# [Task objective]
Transcribe only part of the material below: the lines from the one containing "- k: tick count" through the one containing "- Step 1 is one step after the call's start", inclusive, exactly as written.

# [Dataset content]
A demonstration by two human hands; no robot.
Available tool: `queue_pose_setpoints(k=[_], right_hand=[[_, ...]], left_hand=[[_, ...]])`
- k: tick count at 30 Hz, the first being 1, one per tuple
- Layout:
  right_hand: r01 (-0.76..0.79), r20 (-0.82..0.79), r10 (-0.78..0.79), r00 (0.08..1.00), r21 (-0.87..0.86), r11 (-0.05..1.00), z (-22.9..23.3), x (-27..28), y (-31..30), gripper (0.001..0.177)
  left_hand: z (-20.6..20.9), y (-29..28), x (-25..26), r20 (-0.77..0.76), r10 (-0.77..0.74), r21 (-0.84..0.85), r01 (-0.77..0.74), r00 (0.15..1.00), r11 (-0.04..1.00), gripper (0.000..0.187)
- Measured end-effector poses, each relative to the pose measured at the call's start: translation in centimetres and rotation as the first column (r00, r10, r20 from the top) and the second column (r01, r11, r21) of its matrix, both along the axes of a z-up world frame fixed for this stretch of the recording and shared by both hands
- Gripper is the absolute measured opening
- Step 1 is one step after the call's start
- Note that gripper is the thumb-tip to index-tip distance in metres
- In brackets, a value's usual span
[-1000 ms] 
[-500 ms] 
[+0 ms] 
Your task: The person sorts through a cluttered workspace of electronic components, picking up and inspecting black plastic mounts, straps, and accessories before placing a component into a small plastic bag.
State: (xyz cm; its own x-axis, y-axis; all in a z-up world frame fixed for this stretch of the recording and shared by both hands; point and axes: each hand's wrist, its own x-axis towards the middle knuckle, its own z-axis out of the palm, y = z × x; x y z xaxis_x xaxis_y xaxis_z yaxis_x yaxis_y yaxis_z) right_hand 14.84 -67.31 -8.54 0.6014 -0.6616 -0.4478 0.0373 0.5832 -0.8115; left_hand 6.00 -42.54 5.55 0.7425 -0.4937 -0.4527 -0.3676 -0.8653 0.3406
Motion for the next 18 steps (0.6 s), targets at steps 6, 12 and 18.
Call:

# [Expected answer]
- k: tick count at 30 Hz, the first being 1, one per tuple
- Layout:
  right_hand: r01 (-0.76..0.79), r20 (-0.82..0.79), r10 (-0.78..0.79), r00 (0.08..1.00), r21 (-0.87..0.86), r11 (-0.05..1.00), z (-22.9..23.3), x (-27..28), y (-31..30), gripper (0.001..0.177)
  left_hand: z (-20.6..20.9), y (-29..28), x (-25..26), r20 (-0.77..0.76), r10 (-0.77..0.74), r21 (-0.84..0.85), r01 (-0.77..0.74), r00 (0.15..1.00), r11 (-0.04..1.00), gripper (0.000..0.187)
- Measured end-effector poses, each relative to the pose measured at the call's start: translation in centimetres and rotation as the first column (r00, r10, r20 from the top) and the second column (r01, r11, r21) of its matrix, both along the axes of a z-up world frame fixed for this stretch of the recording and shared by both hands
- Gripper is the absolute measured opening
- Step 1 is one step after the call's start

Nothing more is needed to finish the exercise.